次の電車は14時過ぎにあるのでそれに乗ろう。ホームにあった自販機の前で立ち止まる。ポケットの中を探り硬貨を取り出すと、先程切符を買ったのでお金が330円しかない……
命がけで戦いボロボロになった体に哀愁が漂ってしまう。
水を買った。
150円分、さらに哀愁が深くなる。
ベンチに座って水を一口含む。喉を通った水が体に染み渡っていく。
美味しい。だか飲み込む度に体を激痛が襲う。三口飲んだところで痛みに耐え切れず飲むのを諦めた。
『まもなく3番線に電車が参ります。白線の内側でお待ちください』
アナウンスを聞き、ヨロヨロと立ち上がって電車に乗り込む。
先程、ふたをしたペットボトルをお腹の前で弄る事によりお腹のナイフを隠す事ができるという事に気付いたので、遠慮なく座る事にする。
流れていく外の景色を眺める。
今朝、久々の外出に少し心を躍らせていた時が懐かしい。こんなに今与えられている質素な部屋が恋しくなるなんて……
最初に車から降ろされた駅に帰ってきた。駅から出てロータリーにあった時計で現在の時刻を確認すると、約束の時間まで30分以上はある。

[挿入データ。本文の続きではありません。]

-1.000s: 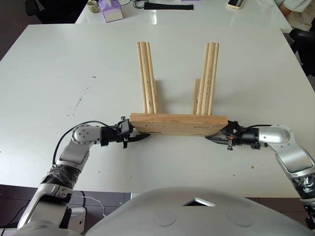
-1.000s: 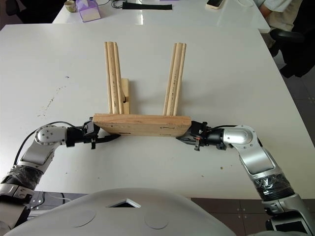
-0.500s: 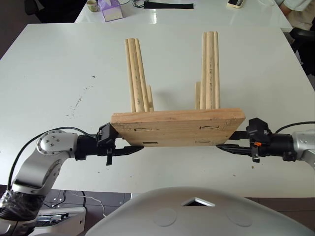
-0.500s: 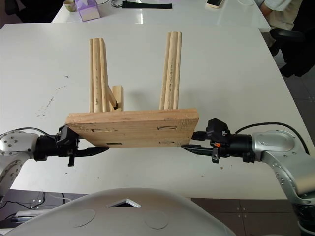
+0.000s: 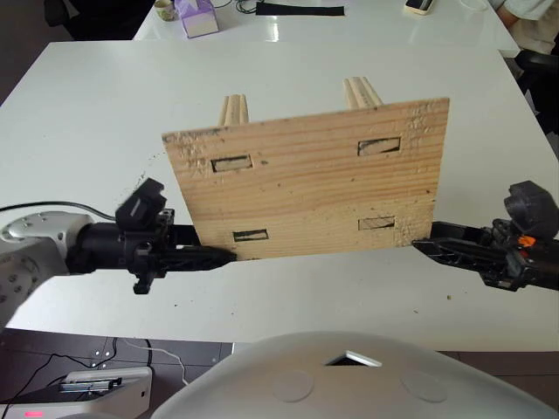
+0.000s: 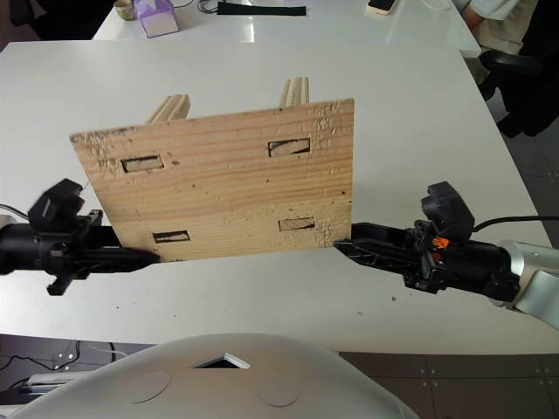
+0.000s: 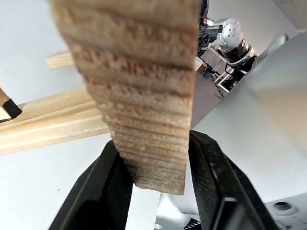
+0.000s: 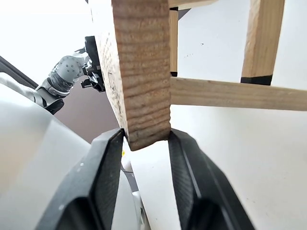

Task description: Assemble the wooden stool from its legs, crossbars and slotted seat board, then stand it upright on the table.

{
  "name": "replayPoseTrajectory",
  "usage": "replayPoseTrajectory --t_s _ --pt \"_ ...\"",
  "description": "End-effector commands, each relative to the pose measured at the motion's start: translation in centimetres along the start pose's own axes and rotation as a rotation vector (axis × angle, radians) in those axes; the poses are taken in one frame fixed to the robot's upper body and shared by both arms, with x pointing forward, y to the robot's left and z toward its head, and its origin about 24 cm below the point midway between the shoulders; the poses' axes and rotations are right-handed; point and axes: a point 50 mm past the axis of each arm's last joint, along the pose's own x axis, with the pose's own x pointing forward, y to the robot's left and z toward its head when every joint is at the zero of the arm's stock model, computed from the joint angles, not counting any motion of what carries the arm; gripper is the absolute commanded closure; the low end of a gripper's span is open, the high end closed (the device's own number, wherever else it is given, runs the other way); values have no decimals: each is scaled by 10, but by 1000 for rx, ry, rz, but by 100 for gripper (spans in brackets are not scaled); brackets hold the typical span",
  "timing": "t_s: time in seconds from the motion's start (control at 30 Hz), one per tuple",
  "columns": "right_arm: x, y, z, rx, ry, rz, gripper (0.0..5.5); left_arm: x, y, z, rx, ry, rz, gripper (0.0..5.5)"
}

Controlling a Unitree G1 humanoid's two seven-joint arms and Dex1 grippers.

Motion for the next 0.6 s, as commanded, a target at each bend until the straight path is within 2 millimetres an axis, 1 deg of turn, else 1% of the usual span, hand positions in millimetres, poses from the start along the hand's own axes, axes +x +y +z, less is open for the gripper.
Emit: replayPoseTrajectory --t_s 0.03,0.17,0.3,0.37,0.5,0.6 --pt "23 49 17 8 56 262 409 15 -39 72 19 47 -33 383" --pt "15 46 26 35 125 270 409 15 -37 66 -110 99 -27 383" --pt "6 42 37 80 178 288 409 16 -34 51 -243 171 -44 383" --pt "0 42 44 134 222 310 409 14 -35 44 -311 203 -67 383" --pt "-9 47 55 281 321 369 409 7 -42 38 -449 255 -121 383" --pt "-10 45 53 342 335 383 409 7 -40 29 -510 266 -113 383"
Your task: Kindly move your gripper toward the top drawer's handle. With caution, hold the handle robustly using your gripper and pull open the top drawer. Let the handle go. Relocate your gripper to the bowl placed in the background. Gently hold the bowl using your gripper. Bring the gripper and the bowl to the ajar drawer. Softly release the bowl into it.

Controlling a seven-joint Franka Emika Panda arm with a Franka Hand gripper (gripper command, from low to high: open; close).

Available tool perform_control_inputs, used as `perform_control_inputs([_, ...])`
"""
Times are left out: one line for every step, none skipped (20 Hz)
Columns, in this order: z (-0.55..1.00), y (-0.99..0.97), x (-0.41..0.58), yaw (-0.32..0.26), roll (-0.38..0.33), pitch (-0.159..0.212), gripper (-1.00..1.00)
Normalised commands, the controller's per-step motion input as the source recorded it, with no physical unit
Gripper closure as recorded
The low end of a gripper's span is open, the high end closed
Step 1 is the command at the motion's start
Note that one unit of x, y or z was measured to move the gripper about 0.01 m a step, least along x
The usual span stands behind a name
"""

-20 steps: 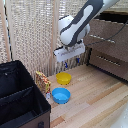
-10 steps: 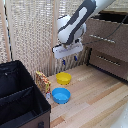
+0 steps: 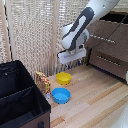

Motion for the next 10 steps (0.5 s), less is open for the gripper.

あまりウロウロする元気は無いので何処か待つのに都合の良さそうな場所があればいいが。キョロキョロとしていると、窓にスモークの入ったワゴン車が目に入った。側に白衣を着た男性が立っている。
微妙に目立っているが大丈夫なのだろうか?
疑問に思いながらも、とりあえず近づいていく。
あっ、村井さんがこっちに気付いた。
「前田くーーん!!」
大声を上げながら走ってこちらに近づいてくる。
凄く目立っているが大丈夫なのだろうか?
「いったい何があったの!?」
随分興奮しているようで声が大きい。お腹のナイフが気になる……
「とりあえず車に乗りませんか?」
「えっ? うん、そうだね。行こうか」
村井は先に行きかけたが僕がノロノロ歩くのに気付いて、隣に立ち背中に手を回してグイグイ押してくる。
「痛い、痛い!」
「何? 何処か痛めてるの?」
そう言いながらも押す手を止めようとしない。
「背中痛いんです」
「そうなの? でも、もう少し急ごう!」
結局押す手を止めない村井にイラッとしながらも促され、僕は車に乗り込んだ。